Padru Tra strette di mano e una valanga di aneddoti e ricordi. Il Comune più giovane della Sardegna spegne le sue prime trenta candeline: il 2026 sarà l’anno dedicato ai festeggiamenti ma intanto non ci si lascia sfuggire la data più importante di tutte. Perché fu la legge regionale numero uno del 3 gennaio 1996 a istituire ufficialmente il Comune di Padru, dopo una mobilitazione durata anni e un referendum popolare indetto per chiedere l’autonomia dal vicino (si fa per dire) Comune di Buddusò. «Sapete quanti chilometri separavano una volta Padru da Buddusò? Ottantaquattro» ricorda Antonio Satta, l’ex sindaco (lo è stato per vent’anni) che più di tutti si è battuto per l’autonomia del paese. Così l’attuale primo cittadino Antonello Idini ha chiamato Satta – che aveva anche sfidato alle urne – e gli ha chiesto di ricordare insieme la nascita del Comune. «Antonio è lo storico sindaco, colui che ha condotto il paese verso l’autonomia – sottolinea Idini –. Padru è ancora oggi il Comune più giovane della Sardegna e probabilmente resterà così, considerato che viviamo in un periodo caratterizzato dai risparmi e dagli accorpamenti. La nascita di nuove autonomie non sembra essere all’orizzonte».
La storia
A ripercorrere le tappe principali dell’autonomia padrese non può che essere Antonio Satta, classe 1941, democristiano di ferro che, tra le tante altre cose, è stato professore, giornalista, deputato, assessore regionale e amico personale di Francesco Cossiga. «Prima dell’autonomia aumentammo la nostra presenza all’interno del Comune di Buddusò e io divenni vicesindaco – ricorda Satta –. Fu un lungo percorso che culminò con la legge regionale del 1996. Prima, naturalmente, ci fu il referendum. Non ricordo la percentuale esatta, ma fu comunque molto alta. Con l’autonomia Padru ottenne ciò che gli spettava e diventò una realtà importante. Il paese acquisì fondamentali servizi, a cominciare da quelli sociali. Fino a quel momento i cittadini si sentivano abbandonati. Abbiamo anche realizzato la prima Rsa della Sardegna, ancora oggi un servizio che, tra l’altro, genera numerosi posti di lavoro». E poi ci sono le piccole grandi soddisfazioni personali.

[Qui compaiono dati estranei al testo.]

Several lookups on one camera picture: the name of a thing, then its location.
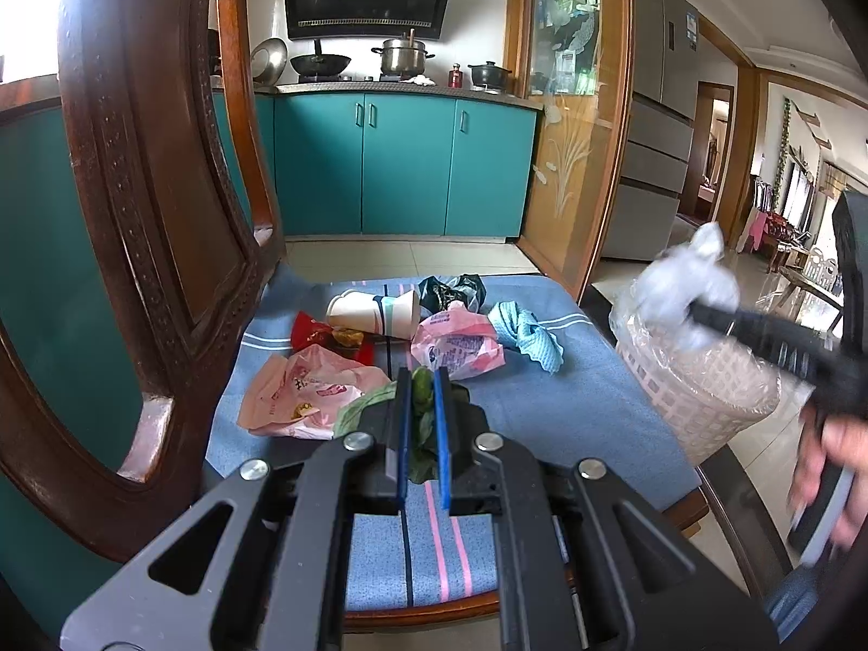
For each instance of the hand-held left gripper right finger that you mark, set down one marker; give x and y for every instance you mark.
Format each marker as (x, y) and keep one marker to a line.
(442, 434)

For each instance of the dark green plastic bag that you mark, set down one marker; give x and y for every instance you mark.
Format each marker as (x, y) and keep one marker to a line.
(468, 288)

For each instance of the green vegetable leaves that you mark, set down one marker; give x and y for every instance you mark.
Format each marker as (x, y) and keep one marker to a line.
(422, 397)

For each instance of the steel stock pot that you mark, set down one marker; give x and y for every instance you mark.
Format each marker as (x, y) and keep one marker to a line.
(403, 57)

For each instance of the large pink plastic bag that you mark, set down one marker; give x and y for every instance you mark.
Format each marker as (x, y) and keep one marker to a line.
(305, 386)

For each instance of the grey refrigerator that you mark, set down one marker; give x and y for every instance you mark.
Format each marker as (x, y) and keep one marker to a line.
(651, 169)

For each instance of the black casserole pot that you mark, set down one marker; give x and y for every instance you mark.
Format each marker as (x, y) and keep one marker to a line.
(489, 76)

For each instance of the white plastic bag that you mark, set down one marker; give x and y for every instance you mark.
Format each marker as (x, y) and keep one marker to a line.
(671, 285)

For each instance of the white paper cup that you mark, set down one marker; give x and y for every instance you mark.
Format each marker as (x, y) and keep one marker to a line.
(359, 312)

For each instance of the person's right hand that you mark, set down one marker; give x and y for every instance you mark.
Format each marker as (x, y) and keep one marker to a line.
(851, 444)

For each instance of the steel pan lid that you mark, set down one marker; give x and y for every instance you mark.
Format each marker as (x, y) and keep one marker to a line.
(268, 61)

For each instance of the wooden bench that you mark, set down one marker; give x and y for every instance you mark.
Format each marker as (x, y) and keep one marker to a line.
(807, 278)

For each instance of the red snack wrapper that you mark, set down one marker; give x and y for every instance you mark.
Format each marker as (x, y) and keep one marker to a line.
(312, 336)

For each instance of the white plastic lattice basket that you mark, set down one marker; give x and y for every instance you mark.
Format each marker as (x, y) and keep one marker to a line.
(712, 393)

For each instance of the pink printed plastic bag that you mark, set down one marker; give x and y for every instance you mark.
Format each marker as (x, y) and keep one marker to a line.
(454, 349)

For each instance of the wood framed glass door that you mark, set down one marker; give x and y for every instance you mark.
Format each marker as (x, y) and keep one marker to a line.
(576, 169)

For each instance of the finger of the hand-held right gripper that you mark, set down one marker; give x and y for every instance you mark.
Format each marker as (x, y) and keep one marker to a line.
(759, 336)

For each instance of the teal kitchen base cabinets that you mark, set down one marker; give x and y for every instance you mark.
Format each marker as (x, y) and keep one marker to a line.
(407, 163)

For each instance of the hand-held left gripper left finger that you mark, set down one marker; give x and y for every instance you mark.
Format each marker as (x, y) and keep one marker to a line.
(401, 427)

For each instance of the person's blue trousers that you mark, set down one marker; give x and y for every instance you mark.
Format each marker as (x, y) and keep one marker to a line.
(790, 607)

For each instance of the turquoise cleaning cloth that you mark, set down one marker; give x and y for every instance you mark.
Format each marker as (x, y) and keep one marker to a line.
(529, 336)

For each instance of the pink cloth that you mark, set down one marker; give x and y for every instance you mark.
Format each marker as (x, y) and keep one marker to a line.
(754, 234)

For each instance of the carved wooden chair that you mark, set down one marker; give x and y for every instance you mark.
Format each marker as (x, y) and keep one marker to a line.
(135, 183)

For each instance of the white rag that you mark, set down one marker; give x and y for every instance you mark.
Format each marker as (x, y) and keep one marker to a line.
(420, 80)

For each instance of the brown wooden doorway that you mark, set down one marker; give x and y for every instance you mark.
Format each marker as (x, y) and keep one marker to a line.
(705, 169)

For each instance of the green garland wall decoration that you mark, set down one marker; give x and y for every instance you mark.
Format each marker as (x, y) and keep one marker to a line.
(783, 149)

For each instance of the black wok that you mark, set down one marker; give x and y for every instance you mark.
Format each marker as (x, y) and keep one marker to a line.
(320, 64)

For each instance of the blue striped towel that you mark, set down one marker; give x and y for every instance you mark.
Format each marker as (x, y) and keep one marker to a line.
(563, 413)

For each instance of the round glass table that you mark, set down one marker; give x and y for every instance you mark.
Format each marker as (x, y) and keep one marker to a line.
(746, 508)

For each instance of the small red bottle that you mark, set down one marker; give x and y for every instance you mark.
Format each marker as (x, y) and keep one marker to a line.
(456, 78)

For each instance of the clear plastic bin liner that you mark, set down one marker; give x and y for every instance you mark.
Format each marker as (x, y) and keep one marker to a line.
(627, 329)

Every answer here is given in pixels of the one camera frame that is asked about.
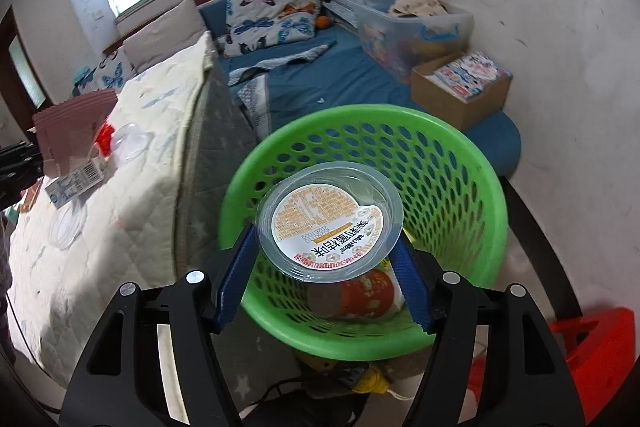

Come le partite della Dinamo Sassari – società che Satta contribuì a fondare nel 1960 – più volte giocate all’interno del palazzetto dello sport di Padru.
I trent’anni
Il 2026 sarà insomma un anno importante. «Innanzitutto abbiamo voluto ricordare simbolicamente la data del 3 gennaio – spiega il sindaco Idini –, poi, ovviamente, organizzeremo eventi e celebrazioni. Pensiamo anche alle edizioni speciali di tutto ciò che è stato creato in questi trent’anni, a cominciare dalla biennale di pittura. Quella dell’autonomia è stata una tappa fondamentale della storia della nostra comunità. Padru aveva già una sua identità storica e i cittadini, giustamente, chiedevano autogoverno e servizi più vicini». Oggi Padru, comprese le sue tredici frazioni, conta poco più di 2.100 abitanti. Più o meno gli stessi di trent’anni fa. Significa che il paese, complice la vicinanza a Olbia, sta riuscendo a tenere alla larga il fenomeno dello spopolamento. Presente alla stretta di mano tra l’ex sindaco Satta e l’attuale primo cittadino Idini anche Raimondo Mura, capogruppo di minoranza in consiglio comunale. «Ci tengo a ricordare quattro persone del gruppo di Antonio Satta che contribuirono a rendere Padru un Comune autonomo: Francesco Pisciottu, Giacomo Asara, Paolo Pilu e Giuseppe Sanciu. Prima del 1996 facevano i consiglieri comunali a Buddusò» ricorda Mura.